THE INLINE INPUT AMP METER CAUSES AN OUTPUT VOLTAGE DROP ON THE OUTPUT VOLTAGE ACROSS THE RESISTOR - WHICH DOES NOT OCCUR WITH THE CLAMP ON.

Thane

The only way an ammeter on the input can cause an output voltage drop is if it is causing an input voltage drop, since for any given turns ratio the output voltage is exactly proportional to the input voltage. This is true from theory and also confirmed by your own voltage measurements so far - for example, the 3.84 turns ratio predicts the voltage ratio to within 0.6% every time, over multiple different tests, which is consistent with the accuracy and resolution of your voltmeters.

The inline ammeter will of course cause some small voltage drop at the input (but 30% - 40% would be surprising). This actually doesn't matter at all to the measurements (even if it's very large) because the input voltage you need to use in your calculations is the voltage at the input terminal to the transformer. You can measure this precisely with your voltmeter regardless of what the voltage drop is across the ammeter.

PB

[polarbreeze]

... LUC INTENDS TO MAKE THE MOST OF WHAT WE CURRENTLY HAVE...

Thane

I noticed there was a grey bench meter in one of the pictures, just caught the side of it, maybe a Keithley or something? What does that have for AC current ranges? Maybe it would do as a stopgap for an inline ammeter until you find a better one. It seems such a waste for Luc to be spending a lot of time making measurements with an ammeter that's not telling us anything useful at all. The voltage measurements are OK but the information about current is of no value.

PB

[polarbreeze]

...I really think you should use a proper in-circuit meter for these tests, as also recommended by Mr Megger and others.
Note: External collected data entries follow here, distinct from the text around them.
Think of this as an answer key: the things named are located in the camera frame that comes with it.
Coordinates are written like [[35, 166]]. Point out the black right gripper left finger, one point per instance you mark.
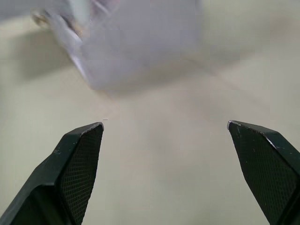
[[58, 178]]

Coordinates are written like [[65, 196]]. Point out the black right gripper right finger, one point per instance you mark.
[[269, 173]]

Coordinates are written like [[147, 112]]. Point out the clear plastic makeup organizer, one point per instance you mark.
[[140, 42]]

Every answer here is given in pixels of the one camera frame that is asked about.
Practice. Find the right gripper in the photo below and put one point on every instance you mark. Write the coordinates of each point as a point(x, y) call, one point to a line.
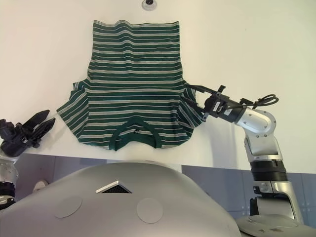
point(235, 112)

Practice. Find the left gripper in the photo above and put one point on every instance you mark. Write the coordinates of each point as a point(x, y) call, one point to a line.
point(17, 144)

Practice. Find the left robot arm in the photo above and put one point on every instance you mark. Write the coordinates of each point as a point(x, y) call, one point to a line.
point(7, 170)

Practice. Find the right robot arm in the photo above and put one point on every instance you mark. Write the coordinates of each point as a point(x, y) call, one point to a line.
point(261, 123)

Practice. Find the green striped T-shirt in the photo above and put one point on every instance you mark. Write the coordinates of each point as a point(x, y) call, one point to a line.
point(133, 81)

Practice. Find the robot body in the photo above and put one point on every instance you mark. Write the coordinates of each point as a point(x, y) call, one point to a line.
point(111, 209)

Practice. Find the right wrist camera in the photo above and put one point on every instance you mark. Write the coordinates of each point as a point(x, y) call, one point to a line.
point(219, 106)

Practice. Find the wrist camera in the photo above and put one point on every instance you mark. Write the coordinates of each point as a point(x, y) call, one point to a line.
point(219, 106)
point(6, 128)

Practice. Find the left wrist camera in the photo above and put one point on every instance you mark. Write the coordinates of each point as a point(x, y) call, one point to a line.
point(6, 128)

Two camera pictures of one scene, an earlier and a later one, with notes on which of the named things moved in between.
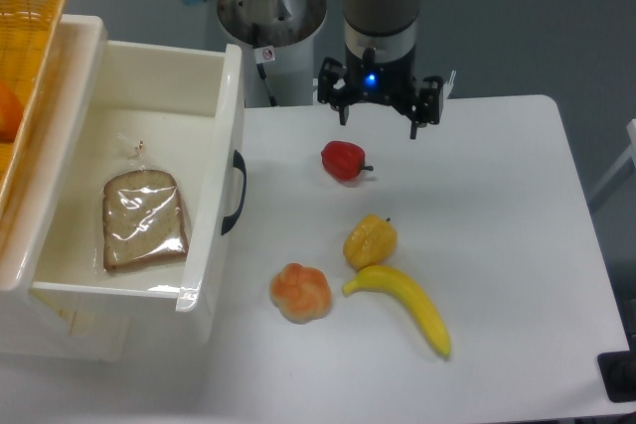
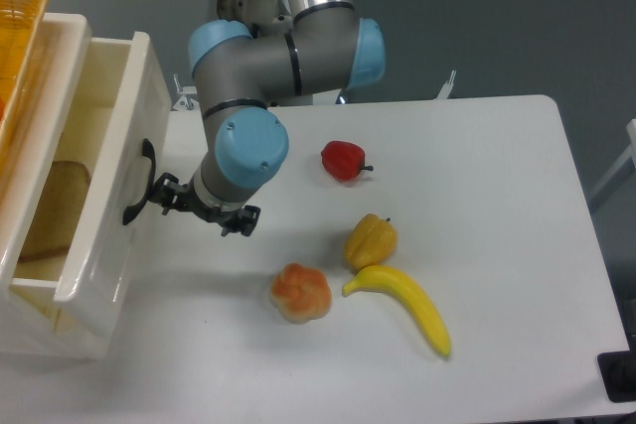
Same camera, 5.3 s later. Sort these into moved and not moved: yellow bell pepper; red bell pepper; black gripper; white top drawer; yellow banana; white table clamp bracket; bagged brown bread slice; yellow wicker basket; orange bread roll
Moved: bagged brown bread slice; black gripper; white top drawer
Not moved: yellow banana; yellow bell pepper; red bell pepper; yellow wicker basket; orange bread roll; white table clamp bracket
It's important to remove the ambiguity in the readings... It's not important if there's voltage drop across the ammeter because you can measure the actual voltage entering the transformer with your voltmeter...

PB

It sounded to me like he was saying the actual voltage ultimately output was changed by the presence of some devices at some settings, not that he had measurement problems with the voltage on the way in...?
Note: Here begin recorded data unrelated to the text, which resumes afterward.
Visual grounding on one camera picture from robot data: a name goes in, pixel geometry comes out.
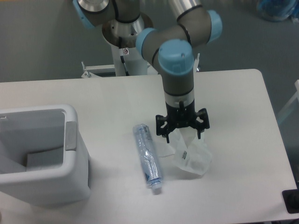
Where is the crushed clear plastic bottle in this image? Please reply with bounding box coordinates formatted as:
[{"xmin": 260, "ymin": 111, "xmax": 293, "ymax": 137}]
[{"xmin": 133, "ymin": 124, "xmax": 163, "ymax": 195}]

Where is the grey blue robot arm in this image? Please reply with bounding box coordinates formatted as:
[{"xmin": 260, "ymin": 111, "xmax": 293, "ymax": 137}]
[{"xmin": 73, "ymin": 0, "xmax": 222, "ymax": 138}]

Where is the black device at edge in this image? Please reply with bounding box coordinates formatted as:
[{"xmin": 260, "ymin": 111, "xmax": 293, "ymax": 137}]
[{"xmin": 282, "ymin": 189, "xmax": 299, "ymax": 214}]

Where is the white pedestal base frame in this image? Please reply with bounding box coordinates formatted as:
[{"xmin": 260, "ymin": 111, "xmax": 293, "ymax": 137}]
[{"xmin": 81, "ymin": 53, "xmax": 201, "ymax": 78}]

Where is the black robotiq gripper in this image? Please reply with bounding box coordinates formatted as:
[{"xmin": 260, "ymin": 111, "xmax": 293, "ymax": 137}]
[{"xmin": 156, "ymin": 101, "xmax": 210, "ymax": 143}]

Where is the blue plastic bag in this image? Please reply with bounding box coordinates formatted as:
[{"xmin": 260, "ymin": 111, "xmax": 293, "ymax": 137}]
[{"xmin": 256, "ymin": 0, "xmax": 299, "ymax": 22}]

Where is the white trash can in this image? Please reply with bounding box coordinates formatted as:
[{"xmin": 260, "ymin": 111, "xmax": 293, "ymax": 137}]
[{"xmin": 0, "ymin": 105, "xmax": 91, "ymax": 205}]

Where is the clear plastic wrapper bag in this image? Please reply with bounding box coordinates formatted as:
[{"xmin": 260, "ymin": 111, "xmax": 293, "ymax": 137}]
[{"xmin": 156, "ymin": 128, "xmax": 212, "ymax": 176}]

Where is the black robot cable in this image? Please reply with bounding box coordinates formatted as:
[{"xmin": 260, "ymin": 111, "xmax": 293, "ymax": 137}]
[{"xmin": 118, "ymin": 36, "xmax": 130, "ymax": 77}]

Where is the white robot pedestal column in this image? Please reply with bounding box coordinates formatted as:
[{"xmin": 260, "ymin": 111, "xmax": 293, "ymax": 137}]
[{"xmin": 102, "ymin": 12, "xmax": 153, "ymax": 77}]

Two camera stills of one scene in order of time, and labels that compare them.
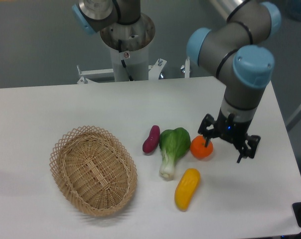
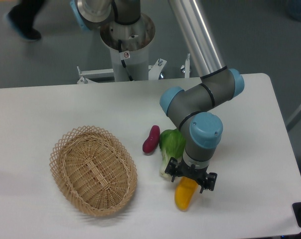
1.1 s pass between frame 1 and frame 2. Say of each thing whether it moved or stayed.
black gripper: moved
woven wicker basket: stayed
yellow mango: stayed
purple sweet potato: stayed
Yes, he was saying that but the output voltage drop is caused by the input voltage dropping (understandably). Neither one matters at all provided they measure the actual voltage at the transformer input and output terminals to use in their calculations. I posted more details explaining that to Thane a couple of posts up...

PB

[LarryC]

Hi Thane,

I have a proposed addition to your theory and would appreciate your opinion and the opinions of the other motor testers.


Quote from Thane:

At a certain low RPM the system decelerates to a DEAD STOP when the coils are shorted. Indicating Back EMF in the air gap and Lenz?s Law effect.
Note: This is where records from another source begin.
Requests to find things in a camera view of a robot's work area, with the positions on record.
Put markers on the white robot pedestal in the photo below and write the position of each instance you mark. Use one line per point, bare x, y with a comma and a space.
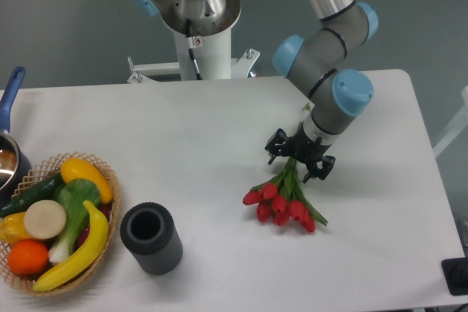
202, 33

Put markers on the yellow bell pepper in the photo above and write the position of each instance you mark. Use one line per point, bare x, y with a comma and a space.
13, 229

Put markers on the black device at edge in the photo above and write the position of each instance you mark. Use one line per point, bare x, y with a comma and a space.
455, 273

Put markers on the yellow banana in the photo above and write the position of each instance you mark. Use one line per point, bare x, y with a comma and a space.
82, 258

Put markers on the dark grey ribbed vase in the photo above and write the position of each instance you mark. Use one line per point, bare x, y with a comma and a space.
149, 233

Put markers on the green bok choy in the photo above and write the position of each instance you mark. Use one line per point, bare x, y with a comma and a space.
71, 197

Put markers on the orange fruit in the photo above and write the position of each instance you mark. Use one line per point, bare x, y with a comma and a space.
28, 257

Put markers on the red fruit in basket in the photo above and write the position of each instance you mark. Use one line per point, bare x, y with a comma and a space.
105, 209

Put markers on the green cucumber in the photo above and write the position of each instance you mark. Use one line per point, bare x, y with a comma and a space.
43, 190

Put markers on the beige round disc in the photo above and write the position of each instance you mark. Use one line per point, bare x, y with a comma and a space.
45, 219

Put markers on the red tulip bouquet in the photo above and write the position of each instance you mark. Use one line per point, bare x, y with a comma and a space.
281, 199

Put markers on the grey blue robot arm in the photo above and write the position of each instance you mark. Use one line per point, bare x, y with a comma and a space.
338, 97

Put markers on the woven wicker basket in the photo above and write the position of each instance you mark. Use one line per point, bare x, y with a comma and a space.
46, 169

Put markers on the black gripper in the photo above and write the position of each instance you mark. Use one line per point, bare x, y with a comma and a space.
307, 145

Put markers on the blue handled saucepan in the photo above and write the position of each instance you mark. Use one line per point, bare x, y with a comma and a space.
14, 164

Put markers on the white frame at right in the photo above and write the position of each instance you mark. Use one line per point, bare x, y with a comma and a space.
453, 128
At a certain higher RPM the system accelerates ? the greater the generator output the greater the acceleration. My explanation for this is the higher RPM state produces more generator MMF (magnemotive force H) ? enough to overcome the reluctance of the (hard) steel rotor and motor drive shaft to make it?s way into the motor rather than remaining in the air gap as per the lower RPM state.


Quote from Aether22:

It really is quite astounding that the 'back EMF' magnetic field from an electromagnet (which is drawing I believe an unknown but possibly not awfully impressive current) can travel into a repelling Neo, through the spokes of a steel rotor (not a steel chosen by the manufactures to be highly permeable), through a steel shaft (ditto), spread out into a rotor and return through the air many feet to the back end of the generator coil while having the dramatic effects it has.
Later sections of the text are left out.